Inspirés par Le Radeau de La Méduse, les chorégraphe et compositeur de Nous, le Radeau créent un spectacle au climat halluciné.
« Voilà un naufrage qui ne fera pas celui de son auteur », lança Louis XVIII lors du Salon de 1819, devant Scène de naufrage, l’immense morceau de bravoure de Géricault, aujourd’hui rebaptisé Le Radeau de la Méduse.
Et voilà encore un ouvrage qui ne fera pas non plus le naufrage de ses auteurs, le chorégraphe Emio Greco et le compositeur Franck Krawczik, lesquels se sont inspirés du tableau et de la tragédie du navire La Méduse pour composer Nous, le Radeau.
Créé à la Cité de la Musique, à Paris, cet étonnant spectacle musical et chorégraphique a fait l’effet d’une heureuse surprise quand l’époque est à la morosité dans le domaine de la création.
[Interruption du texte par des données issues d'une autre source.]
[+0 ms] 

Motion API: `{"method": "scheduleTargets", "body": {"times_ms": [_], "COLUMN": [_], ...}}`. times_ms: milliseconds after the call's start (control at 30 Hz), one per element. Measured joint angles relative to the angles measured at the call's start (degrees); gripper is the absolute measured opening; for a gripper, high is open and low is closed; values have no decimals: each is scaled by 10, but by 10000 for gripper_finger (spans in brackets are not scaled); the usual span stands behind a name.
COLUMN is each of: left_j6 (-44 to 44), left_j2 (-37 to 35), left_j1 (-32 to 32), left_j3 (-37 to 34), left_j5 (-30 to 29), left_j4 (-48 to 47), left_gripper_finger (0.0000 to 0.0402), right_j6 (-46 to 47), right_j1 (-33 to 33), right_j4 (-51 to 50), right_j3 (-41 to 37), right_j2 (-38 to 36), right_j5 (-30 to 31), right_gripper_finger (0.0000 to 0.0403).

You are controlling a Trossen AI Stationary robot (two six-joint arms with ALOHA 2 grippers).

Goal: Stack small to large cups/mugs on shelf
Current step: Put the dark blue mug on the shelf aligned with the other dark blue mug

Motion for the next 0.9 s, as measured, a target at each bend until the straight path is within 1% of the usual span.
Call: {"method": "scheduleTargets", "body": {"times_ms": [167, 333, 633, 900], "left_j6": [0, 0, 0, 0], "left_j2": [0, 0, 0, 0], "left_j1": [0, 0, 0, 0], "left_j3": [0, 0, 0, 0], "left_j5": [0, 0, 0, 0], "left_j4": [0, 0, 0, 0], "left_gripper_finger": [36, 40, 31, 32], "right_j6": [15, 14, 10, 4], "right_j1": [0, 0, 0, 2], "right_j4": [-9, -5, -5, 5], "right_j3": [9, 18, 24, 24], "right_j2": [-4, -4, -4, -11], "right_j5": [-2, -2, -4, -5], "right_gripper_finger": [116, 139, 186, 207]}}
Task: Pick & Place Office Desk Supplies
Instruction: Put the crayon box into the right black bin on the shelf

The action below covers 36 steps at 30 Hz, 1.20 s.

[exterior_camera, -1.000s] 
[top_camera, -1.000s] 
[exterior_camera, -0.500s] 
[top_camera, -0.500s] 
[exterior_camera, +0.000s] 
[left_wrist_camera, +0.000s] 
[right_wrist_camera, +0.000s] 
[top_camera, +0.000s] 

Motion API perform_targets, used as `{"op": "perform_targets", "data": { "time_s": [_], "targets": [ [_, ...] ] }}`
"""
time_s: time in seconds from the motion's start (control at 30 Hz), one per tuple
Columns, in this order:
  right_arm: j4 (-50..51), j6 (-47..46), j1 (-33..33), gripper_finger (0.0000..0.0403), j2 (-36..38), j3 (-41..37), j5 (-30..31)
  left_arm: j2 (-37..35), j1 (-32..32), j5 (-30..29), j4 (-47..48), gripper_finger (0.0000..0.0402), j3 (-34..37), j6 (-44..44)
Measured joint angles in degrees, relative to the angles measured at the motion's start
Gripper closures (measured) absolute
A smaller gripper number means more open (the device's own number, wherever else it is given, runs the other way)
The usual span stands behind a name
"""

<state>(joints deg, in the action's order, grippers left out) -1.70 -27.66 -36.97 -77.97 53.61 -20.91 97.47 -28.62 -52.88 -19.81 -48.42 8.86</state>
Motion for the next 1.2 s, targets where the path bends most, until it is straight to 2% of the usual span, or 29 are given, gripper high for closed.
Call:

Il s’inscrit dans une série de productions mêlant musiciens, metteurs en scène et chorégraphes, qui a déjà vu œuvrer côte à côte Benjamin Lazar et Maxime Pascal, ou Romeo Castellucci et Esa-Pekka Salonen, et qui verra bientôt collaborer Robyn Orlin et Camille Dalmais, Benjamin Millepied et Olivier Latry, Shin-Young Lee et Idio Chichava, Laurent Pelly et Nathalie Dessay, Les Arts Florissants et Amala Dianor, ou encore, pêle-mêle, Peter Sellars, Rocio Molina, Tanguy de Williencourt…
La composition de Krawczik déploie un éventail parfaitement improbable où ses compositions propres alternent avec des arrangements puisés chez Bach, Purcell, Vivaldi, Beethoven, Mahler, Schoenberg… et où il s’est attaché les présences de Sonia Wieder-Atherton au violoncelle, du pianiste Wilhelm Latchoumia, du clarinettiste Carjez Gerretsen et d’un duo infernal, Benjamin Munier à la basse et Raphaël Aboulker à la batterie.
A lire aussi: Edouard Limonov, ou la vie comme rhapsodie
Tous aventuriers au sein d’une masse sonore ébouriffante, tempétueuse, discordante, étrangement séduisante enfin, à laquelle participent encore des ensembles vocaux qui font merveille : l’Ensemble vocal du Conservatoire de Pantin, le Chœur A Piacere, le Chœur philharmonique et l’Ensemble vocal des grandes Écoles.
Porté par ces vagues sonores, Emio Greco, que seconde Pieter Schoelten, balaie le plateau en tempête avec une chorégraphie sauvage, désarticulée, véhémente et d’une extraordinaire vigueur, mettant en scène sept jeunes danseurs de la compagnie ICK Dans Amsterdam, parmi lesquels surgissent deux personnages d’une poésie noire : un échassier, et un danseur surtout, immense et fantomatique, dont la silhouette démesurée surplombe une Sonia Wieder-Atherton comme vampirisée par ce spectre qui ajoute son archet au sien.
Et la mise-en-scène multiplie des images étonnantes, comme cette pyramide humaine qui s’agglutine autour du clarinettiste et finit par l’engloutir.
Quand le spectacle s’achève, on serait bien en peine d’en définir le contenu, et plus encore peut-être de le rattacher au manifeste inscrit dans le programme et dont on retiendra cependant cette phrase : « Notre but n’est pas de recréer le tableau, mais d’évoquer la volonté inflexible du corps à survivre quand tout le reste a disparu ; c’est la survie qui constitue la force viscérale et motrice de cette œuvre. »
Il s’en dégage assurément une séduction, une énergie qui emportent l’adhésion. Comme si de ce maelström gestuel et sonore surgissait une force vitale d’une ombrageuse et tragique beauté.
Cette œuvre hors norme a été créée début décembre à la Cité de la Musique. Le public n’a pu l’admirer que deux soirs de suite, espérons qu’elle a séduit des producteurs qui nous offriront prochainement quelques reprises.